_Exercise prompt_
In the material below, find all lines with the string "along" and copy them.
***** Data provided
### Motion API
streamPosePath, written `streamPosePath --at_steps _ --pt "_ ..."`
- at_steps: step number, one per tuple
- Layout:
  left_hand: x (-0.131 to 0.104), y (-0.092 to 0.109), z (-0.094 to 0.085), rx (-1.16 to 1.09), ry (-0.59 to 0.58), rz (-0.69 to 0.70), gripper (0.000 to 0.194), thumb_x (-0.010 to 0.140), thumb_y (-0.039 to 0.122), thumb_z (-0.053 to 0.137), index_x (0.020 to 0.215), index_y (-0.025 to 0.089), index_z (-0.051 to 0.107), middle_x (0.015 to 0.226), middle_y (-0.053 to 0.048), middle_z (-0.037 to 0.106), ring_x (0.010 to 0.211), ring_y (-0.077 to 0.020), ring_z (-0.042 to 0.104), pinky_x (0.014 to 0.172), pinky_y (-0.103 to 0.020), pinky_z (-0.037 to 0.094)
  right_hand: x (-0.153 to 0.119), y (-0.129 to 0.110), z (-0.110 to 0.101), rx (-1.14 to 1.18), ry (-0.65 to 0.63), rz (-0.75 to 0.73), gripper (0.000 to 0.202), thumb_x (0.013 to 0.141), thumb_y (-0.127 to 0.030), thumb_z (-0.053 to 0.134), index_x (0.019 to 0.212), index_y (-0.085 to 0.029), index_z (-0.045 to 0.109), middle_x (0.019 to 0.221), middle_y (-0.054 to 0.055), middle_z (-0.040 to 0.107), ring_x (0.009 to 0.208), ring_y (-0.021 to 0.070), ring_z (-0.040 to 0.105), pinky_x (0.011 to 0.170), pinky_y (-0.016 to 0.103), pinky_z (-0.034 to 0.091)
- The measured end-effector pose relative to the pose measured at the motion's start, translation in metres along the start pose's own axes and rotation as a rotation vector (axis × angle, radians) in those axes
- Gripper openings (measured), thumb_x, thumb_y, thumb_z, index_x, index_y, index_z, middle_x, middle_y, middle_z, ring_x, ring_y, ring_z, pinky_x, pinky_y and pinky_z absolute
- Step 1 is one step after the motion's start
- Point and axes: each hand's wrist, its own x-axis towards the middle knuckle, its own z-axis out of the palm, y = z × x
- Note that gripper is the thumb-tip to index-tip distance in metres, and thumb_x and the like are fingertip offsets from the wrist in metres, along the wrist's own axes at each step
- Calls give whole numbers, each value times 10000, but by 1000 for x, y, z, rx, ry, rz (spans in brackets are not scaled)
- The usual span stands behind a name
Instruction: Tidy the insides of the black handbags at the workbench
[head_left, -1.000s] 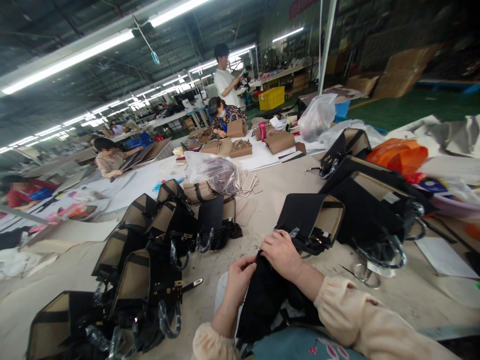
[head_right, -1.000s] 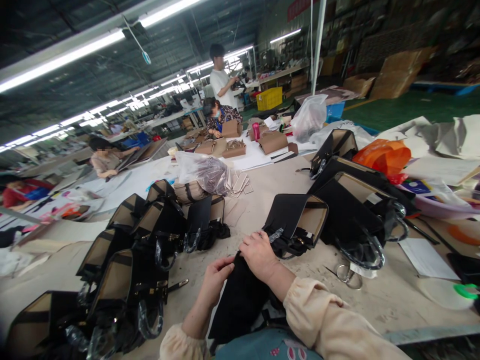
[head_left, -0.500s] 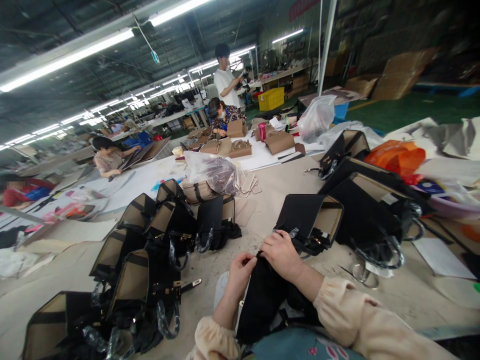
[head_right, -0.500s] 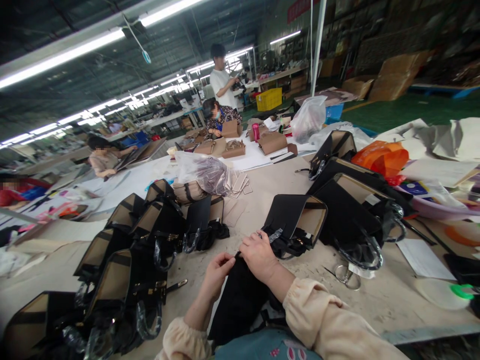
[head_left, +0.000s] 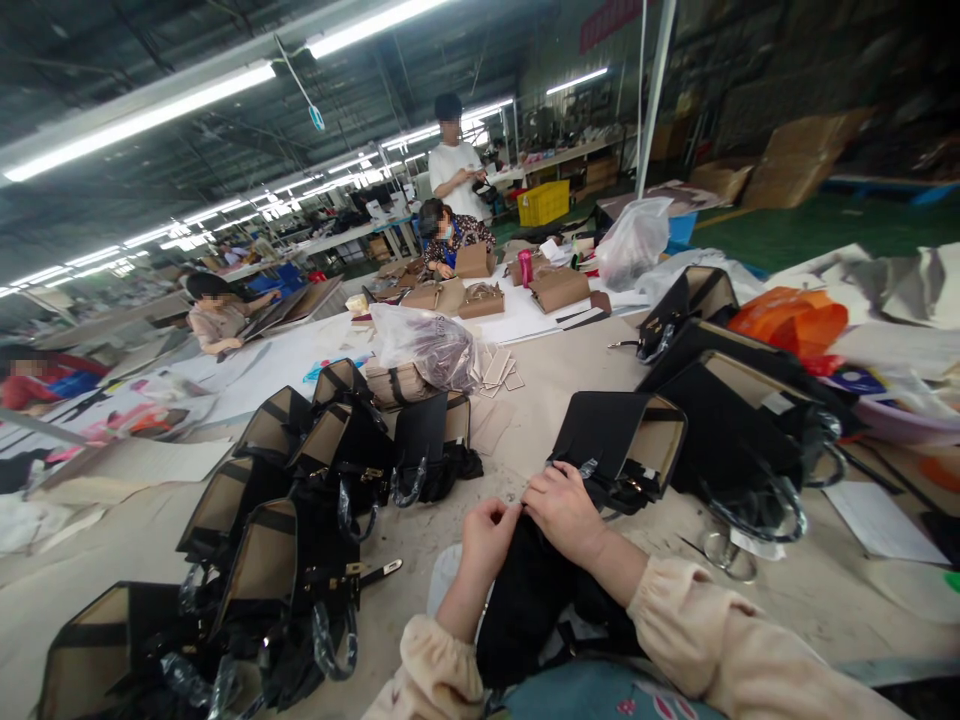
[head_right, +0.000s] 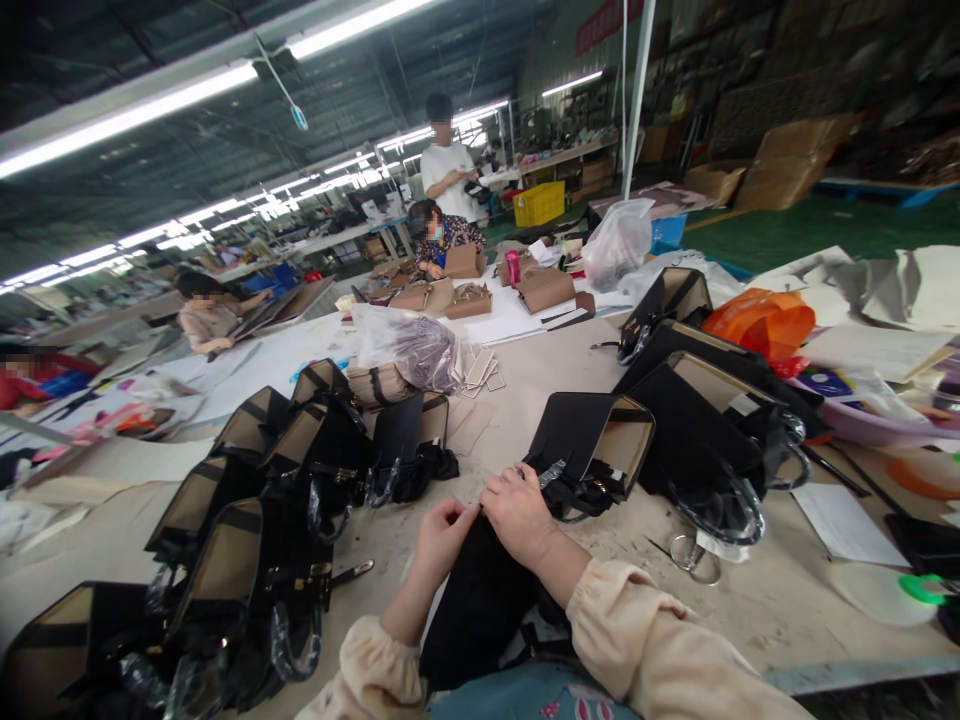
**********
_Written reply_
- The measured end-effector pose relative to the pose measured at the motion's start, translation in metres along the start pose's own axes and rotation as a rotation vector (axis × angle, radians) in those axes
- Note that gripper is the thumb-tip to index-tip distance in metres, and thumb_x and the like are fingertip offsets from the wrist in metres, along the wrist's own axes at each step

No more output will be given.